Omicidio Bailo, al via il processo a Fabrizio Pasini
Davanti ai giudici nella speranza di contenere al massimo la pena. In abbreviato, non solo per chiudere le porte al pubblico, ma anche per chiudere in fretta, e con lo sconto di un terzo della pena previsto dal rito, il conto aperto con la giustizia il 28 luglio del 2018. Fabrizio Pasini, il 49enne che ha confessato l’omicidio di Manuela Bailo e ha condotto i carabinieri e il sostituto procuratore Carlo Francesco Milanesi sul ciglio della buca nella quale aveva cercato di nascondere il corpo dell’ex amante insieme al suo inconfessabile segreto, lunedì mattina sarà davanti al giudice dell’udienza preliminare Riccardo Moreschi per difendersi dall’accusa di omicidio premeditato e occultamento di cadavere.
Il suo legale, l’avvocato Pierpaolo Pettenadu, con tutta probabilità chiederà esclusivamente l’esame dei consulenti medico legali, suo e del pm. Nulla di più. L’unico versante sdrucciolevole del processo potrebbe essere proprio quello della causa della morte della 35enne segretaria di Nave. L’uomo, che dopo l’omicidio partì per le vacanze in Sardegna con la moglie e i figli, ha sempre negato di aver affondato il coltello (che non si è mai trovato) nel collo dell’amante. Ha riferito di averla spinta all’apice di una lite, di averla fatta cadere dalle scale della casa della madre ad Ospitaletto e di averle procurato la morte così. A sostegno della sua tesi le consulenze medico legali prodotte dalla sua difesa. Lo squarcio alla gola con il quale il corpo di Manuela riaffiorò il 20 agosto dalla fossa per liquami della cascina di Azzanello, nel Cremonese, è frutto dell’opera di animali, roditori ai quali la salma della giovane donna è stata esposta per due settimane.
Di tutt’altro avviso la Procura.
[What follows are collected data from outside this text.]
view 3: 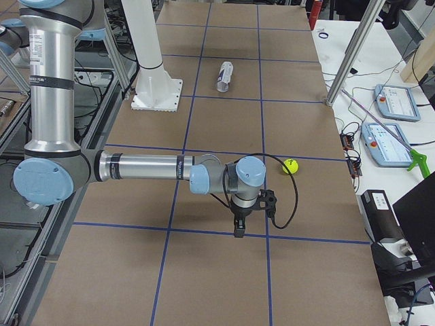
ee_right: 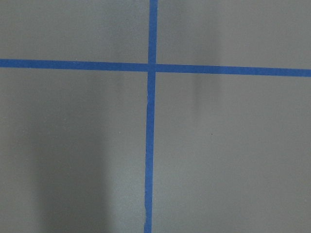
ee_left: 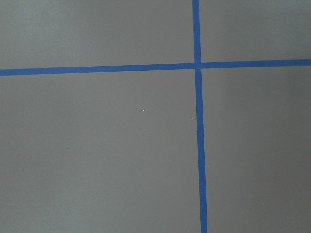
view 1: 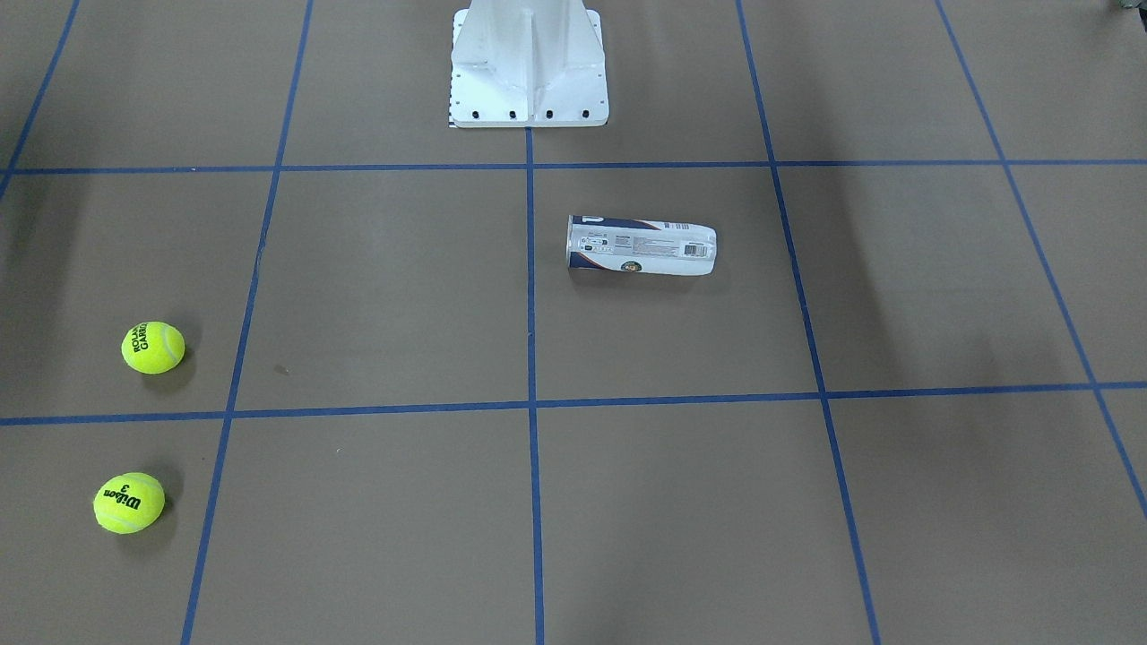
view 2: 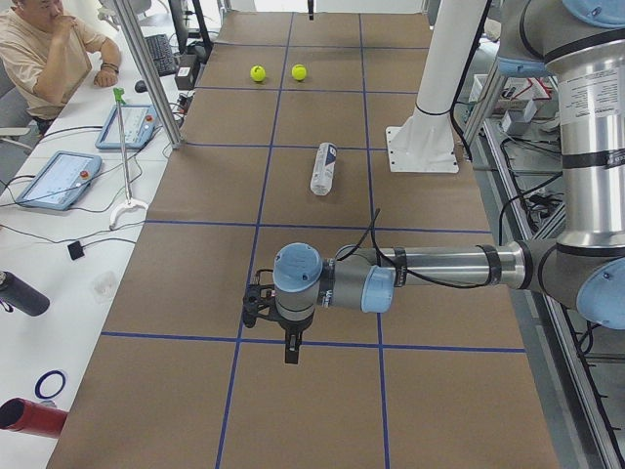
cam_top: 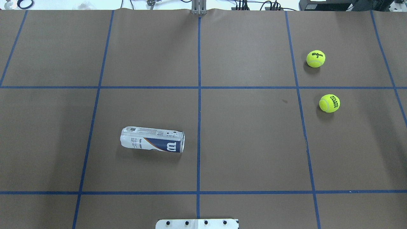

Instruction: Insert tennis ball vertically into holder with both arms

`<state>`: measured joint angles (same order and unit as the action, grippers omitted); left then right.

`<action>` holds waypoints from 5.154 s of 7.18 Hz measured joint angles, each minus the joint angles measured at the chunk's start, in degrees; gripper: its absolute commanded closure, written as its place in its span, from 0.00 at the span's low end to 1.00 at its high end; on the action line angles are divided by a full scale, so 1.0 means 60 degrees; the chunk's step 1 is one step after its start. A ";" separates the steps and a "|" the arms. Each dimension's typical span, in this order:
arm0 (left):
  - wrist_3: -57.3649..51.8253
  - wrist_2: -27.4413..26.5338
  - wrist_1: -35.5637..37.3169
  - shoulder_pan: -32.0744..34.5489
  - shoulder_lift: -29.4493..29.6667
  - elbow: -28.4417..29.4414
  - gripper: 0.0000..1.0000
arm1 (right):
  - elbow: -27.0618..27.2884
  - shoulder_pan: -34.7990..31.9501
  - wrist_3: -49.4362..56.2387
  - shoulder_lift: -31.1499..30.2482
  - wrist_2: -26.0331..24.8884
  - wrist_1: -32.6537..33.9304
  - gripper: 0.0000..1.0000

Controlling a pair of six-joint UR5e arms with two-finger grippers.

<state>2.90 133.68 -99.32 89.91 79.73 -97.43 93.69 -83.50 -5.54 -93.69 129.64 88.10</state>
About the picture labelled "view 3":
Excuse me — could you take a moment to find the Wilson yellow tennis ball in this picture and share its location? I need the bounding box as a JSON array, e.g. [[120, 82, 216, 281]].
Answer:
[[282, 158, 299, 175]]

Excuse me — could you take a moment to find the clear tennis ball can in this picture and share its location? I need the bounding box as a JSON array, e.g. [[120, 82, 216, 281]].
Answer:
[[216, 61, 234, 92]]

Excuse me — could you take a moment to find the orange circuit board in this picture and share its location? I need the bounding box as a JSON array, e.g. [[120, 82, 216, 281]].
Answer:
[[340, 133, 354, 150]]

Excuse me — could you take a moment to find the black box with label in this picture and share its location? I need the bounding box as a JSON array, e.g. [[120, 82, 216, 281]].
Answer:
[[359, 189, 404, 243]]

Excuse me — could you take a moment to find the lower teach pendant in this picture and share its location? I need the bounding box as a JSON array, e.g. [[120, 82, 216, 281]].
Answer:
[[361, 122, 412, 168]]

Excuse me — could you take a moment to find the teach pendant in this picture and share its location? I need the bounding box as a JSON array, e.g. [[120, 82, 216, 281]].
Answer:
[[375, 84, 421, 122], [361, 122, 412, 168]]

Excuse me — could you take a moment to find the black monitor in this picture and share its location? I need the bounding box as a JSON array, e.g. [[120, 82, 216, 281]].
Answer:
[[393, 176, 435, 262]]

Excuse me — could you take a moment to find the upper teach pendant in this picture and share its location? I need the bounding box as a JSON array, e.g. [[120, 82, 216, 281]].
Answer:
[[375, 84, 421, 122]]

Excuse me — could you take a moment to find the wooden plank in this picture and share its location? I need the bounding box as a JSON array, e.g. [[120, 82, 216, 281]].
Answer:
[[402, 6, 435, 84]]

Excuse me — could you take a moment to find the white camera stand pedestal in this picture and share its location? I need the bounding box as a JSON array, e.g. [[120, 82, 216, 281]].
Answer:
[[122, 0, 183, 112]]

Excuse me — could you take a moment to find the green handled reacher grabber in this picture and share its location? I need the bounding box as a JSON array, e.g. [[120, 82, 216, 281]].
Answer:
[[341, 88, 430, 179]]

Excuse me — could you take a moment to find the aluminium frame post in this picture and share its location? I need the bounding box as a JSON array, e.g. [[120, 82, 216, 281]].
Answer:
[[325, 0, 385, 107]]

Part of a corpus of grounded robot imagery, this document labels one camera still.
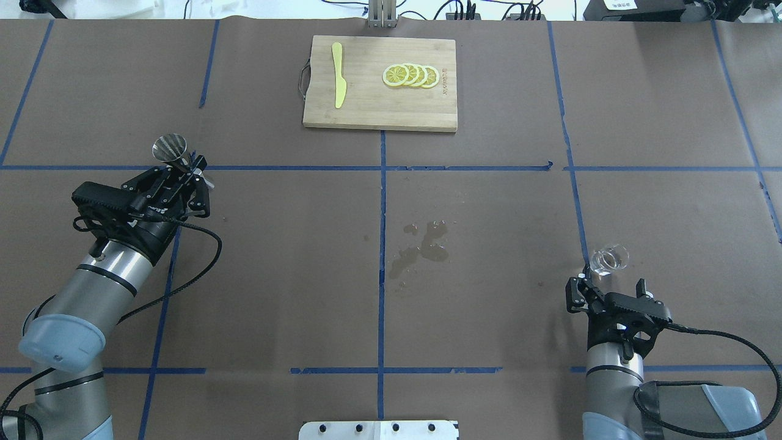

La dimensione e la forma del taglio, unitamente alle copiose tracce di sangue trovare dagli inquirenti sulla scena del delitto, puntano una volta di più il dito contro Pasini: per l’accusa sulla circostanza l’uomo mente, sa di avere impugnato il coltello per stroncare l’amante e la relazione che aveva con lei. Discussione sarà anche sulla premeditazione. Secondo il pm Pasini aveva pianificato per tempo il delitto, sincerandosi che non vi fossero vicini che potessero intercettare la sua azione e predisponendo anche stracci e materiale necessario per ripulire la scena del crimine.
Una versione che l’imputato reo confesso respinge da sempre, dando credito solo al raptus omicida, miscela esplosiva di rabbia per le recriminazioni dell’amante e stress per le continue telefonate della moglie. Indipendentemente dalle valutazioni sul come è stato eseguito e sul se è stato pianificato, il 48enne sindacalista non dovrebbe essere condannato a fine pena mai. L’omicidio in continuazione con l’occultamento di cadavere può essere punito nel massimo con l’ergastolo solo nel rito ordinario. In abbreviato il conto può arrivare fino a trent’anni. Non oltre.